Ciudad de México. Una decisión de la Suprema Corte de Justicia de la Nación encendió el debate nacional: ahora la Unidad de Inteligencia Financiera (UIF) podrá bloquear cuentas bancarias sin necesidad de una orden judicial, sin intervención del Ministerio Público e incluso sin solicitud de autoridades extranjeras.
El cambio de criterio abre la puerta a que, ante indicios de delitos como lavado de dinero o financiamiento al terrorismo, las autoridades actúen de forma inmediata para frenar movimientos sospechosos dentro del sistema financiero.
La ministra Lenia Batres Guadarrama defendió la medida al señalar que los criterios anteriores permitieron que miles de cuentas fueran desbloqueadas sin revisar a fondo los indicios. Entre 2018 y 2025, según datos expuestos en el Pleno, se liberaron más de 32 mil millones de pesos tras juicios de amparo.

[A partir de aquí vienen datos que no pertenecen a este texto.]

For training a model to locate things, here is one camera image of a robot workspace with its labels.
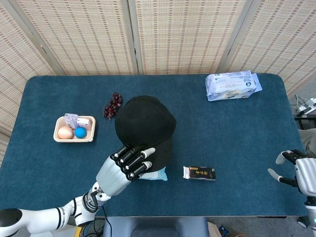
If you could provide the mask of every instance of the woven panel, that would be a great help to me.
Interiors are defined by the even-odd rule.
[[[215,72],[244,0],[136,0],[144,74]]]
[[[12,131],[26,81],[54,72],[2,3],[0,43],[0,127]]]
[[[5,153],[7,145],[8,145],[7,142],[0,140],[0,166],[2,164],[4,153]]]
[[[67,74],[135,74],[120,0],[18,3]]]
[[[274,73],[291,92],[316,70],[316,0],[262,0],[228,71]]]

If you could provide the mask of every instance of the egg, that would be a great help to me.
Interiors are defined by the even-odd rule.
[[[87,131],[83,127],[77,127],[75,129],[75,136],[78,138],[84,138],[87,135]]]
[[[74,132],[70,127],[63,126],[58,130],[58,136],[60,139],[72,139]]]

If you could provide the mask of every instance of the wet wipes package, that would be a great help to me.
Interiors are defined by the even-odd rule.
[[[209,101],[248,98],[262,90],[257,75],[250,71],[210,74],[205,86]]]

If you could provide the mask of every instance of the blue ball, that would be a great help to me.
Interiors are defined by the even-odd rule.
[[[84,138],[87,135],[87,131],[83,127],[77,127],[75,129],[75,136],[78,138]]]

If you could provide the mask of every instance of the robotic hand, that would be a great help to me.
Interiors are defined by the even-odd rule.
[[[278,155],[276,164],[283,164],[286,160],[294,165],[295,180],[284,178],[272,169],[268,169],[268,172],[279,182],[297,187],[300,193],[307,196],[305,208],[316,237],[316,158],[310,158],[299,150],[285,151]]]
[[[16,208],[0,210],[0,237],[13,236],[22,227],[26,227],[31,234],[61,229],[70,216],[75,217],[77,226],[89,224],[107,200],[118,195],[128,184],[138,179],[139,174],[152,166],[150,161],[144,160],[155,149],[141,149],[124,146],[110,155],[97,174],[97,182],[92,189],[62,207],[41,211]]]

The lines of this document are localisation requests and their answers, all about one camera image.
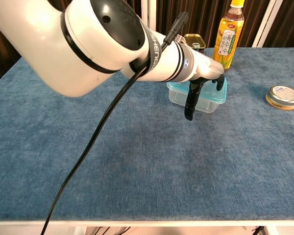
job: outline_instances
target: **blue fabric surface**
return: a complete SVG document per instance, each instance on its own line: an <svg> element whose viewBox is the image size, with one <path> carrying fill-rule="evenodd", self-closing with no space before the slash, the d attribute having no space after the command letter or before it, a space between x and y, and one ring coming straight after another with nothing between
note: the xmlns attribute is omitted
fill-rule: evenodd
<svg viewBox="0 0 294 235"><path fill-rule="evenodd" d="M294 48L239 48L226 77L227 101L193 121L165 83L134 84L52 219L294 219L294 110L265 101L272 85L294 87ZM125 82L67 98L23 59L0 80L0 220L46 218Z"/></svg>

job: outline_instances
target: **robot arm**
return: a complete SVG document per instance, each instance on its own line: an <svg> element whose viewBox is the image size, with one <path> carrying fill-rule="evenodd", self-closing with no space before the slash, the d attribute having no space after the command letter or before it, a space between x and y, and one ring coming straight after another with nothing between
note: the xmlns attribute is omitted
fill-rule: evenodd
<svg viewBox="0 0 294 235"><path fill-rule="evenodd" d="M131 77L134 62L150 59L154 40L165 38L146 29L123 0L73 0L64 12L47 0L0 0L0 30L47 85L71 97L117 71ZM223 74L221 64L185 44L173 41L162 54L159 46L154 49L153 69L138 81L213 80Z"/></svg>

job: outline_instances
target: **can label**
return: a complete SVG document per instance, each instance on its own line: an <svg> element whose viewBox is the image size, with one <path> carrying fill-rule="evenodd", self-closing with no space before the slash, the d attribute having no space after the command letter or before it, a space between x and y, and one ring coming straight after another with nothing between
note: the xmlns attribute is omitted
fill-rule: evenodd
<svg viewBox="0 0 294 235"><path fill-rule="evenodd" d="M225 69L230 68L243 24L244 21L233 22L225 18L220 22L213 59Z"/></svg>

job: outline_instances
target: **dark curtain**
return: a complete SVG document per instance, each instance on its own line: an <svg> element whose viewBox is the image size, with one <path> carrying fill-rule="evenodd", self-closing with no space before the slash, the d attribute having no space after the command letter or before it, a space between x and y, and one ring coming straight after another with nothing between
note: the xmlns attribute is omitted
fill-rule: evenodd
<svg viewBox="0 0 294 235"><path fill-rule="evenodd" d="M294 47L294 0L282 2L264 47Z"/></svg>
<svg viewBox="0 0 294 235"><path fill-rule="evenodd" d="M72 0L48 0L56 9L64 10ZM127 3L135 10L136 14L140 17L141 1L140 0L127 0ZM0 78L15 64L20 58L18 52L9 43L9 41L0 32Z"/></svg>
<svg viewBox="0 0 294 235"><path fill-rule="evenodd" d="M239 47L251 47L270 0L245 0L245 23ZM181 11L189 13L182 35L199 33L208 47L216 43L219 23L230 8L231 0L161 0L157 1L157 31L166 34Z"/></svg>

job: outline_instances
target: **plastic container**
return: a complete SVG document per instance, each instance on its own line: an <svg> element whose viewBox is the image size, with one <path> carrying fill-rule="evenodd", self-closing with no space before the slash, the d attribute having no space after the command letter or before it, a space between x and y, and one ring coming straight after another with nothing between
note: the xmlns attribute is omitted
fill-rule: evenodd
<svg viewBox="0 0 294 235"><path fill-rule="evenodd" d="M169 89L169 100L172 103L185 106L190 82L167 82ZM227 81L224 79L224 85L221 91L217 91L217 84L211 81L206 82L200 92L196 110L204 113L214 112L220 104L226 100Z"/></svg>

Con seis votos a favor y tres en contra, el máximo tribunal respaldó el proyecto de la ministra Loretta Ortiz Ahlf y declaró constitucional el artículo 116 Bis 2 de la Ley de Instituciones de Crédito, que permite incluir a personas en la lista de bloqueados por motivos de origen nacional.
Los ministros que apoyaron la resolución coincidieron en que el congelamiento de cuentas no debe considerarse un castigo penal, sino una medida preventiva para evitar que recursos de origen ilícito sigan circulando.
Sin embargo, la decisión no fue unánime y generó fuertes cuestionamientos dentro del propio Pleno.
La ministra Yasmín Esquivel advirtió que esta facultad podría abrir la puerta a abusos si no se establecen límites claros, como las causas específicas del bloqueo o su duración. En su postura, permitir este tipo de acciones sin controles estrictos pone en riesgo la seguridad jurídica de los ciudadanos.
Otros ministros señalaron que congelar cuentas con base en sospechas podría tener efectos similares a una sanción penal, afectando directamente a personas o empresas sin que exista una resolución definitiva.
Del lado contrario, quienes respaldaron el proyecto argumentaron que el contexto actual exige respuestas más rápidas frente a la delincuencia organizada, que hoy puede mover recursos en segundos con solo una operación digital.
Además, se subrayó que la ley contempla el derecho de audiencia, lo que permite a los afectados defenderse legalmente y buscar el desbloqueo de sus recursos.
Uno de los casos que influyó en la discusión fue el de una empresa vinculada al presunto sobrino de Ismael “El Mayo” Zambada. En este asunto, la Corte negó el amparo solicitado para liberar sus cuentas, al considerar que existían indicios suficientes para mantener el bloqueo.
Con esta resolución, también quedaron atrás criterios anteriores que exigían la intervención de autoridades extranjeras para validar estos bloqueos, lo que, según algunos ministros, limitaba la capacidad del Estado mexicano para actuar con autonomía.
La decisión marca un antes y un después en el combate a delitos financieros en México, pero también deja abierta una pregunta que inquieta a muchos: ¿hasta dónde puede llegar la autoridad sin vulnerar derechos?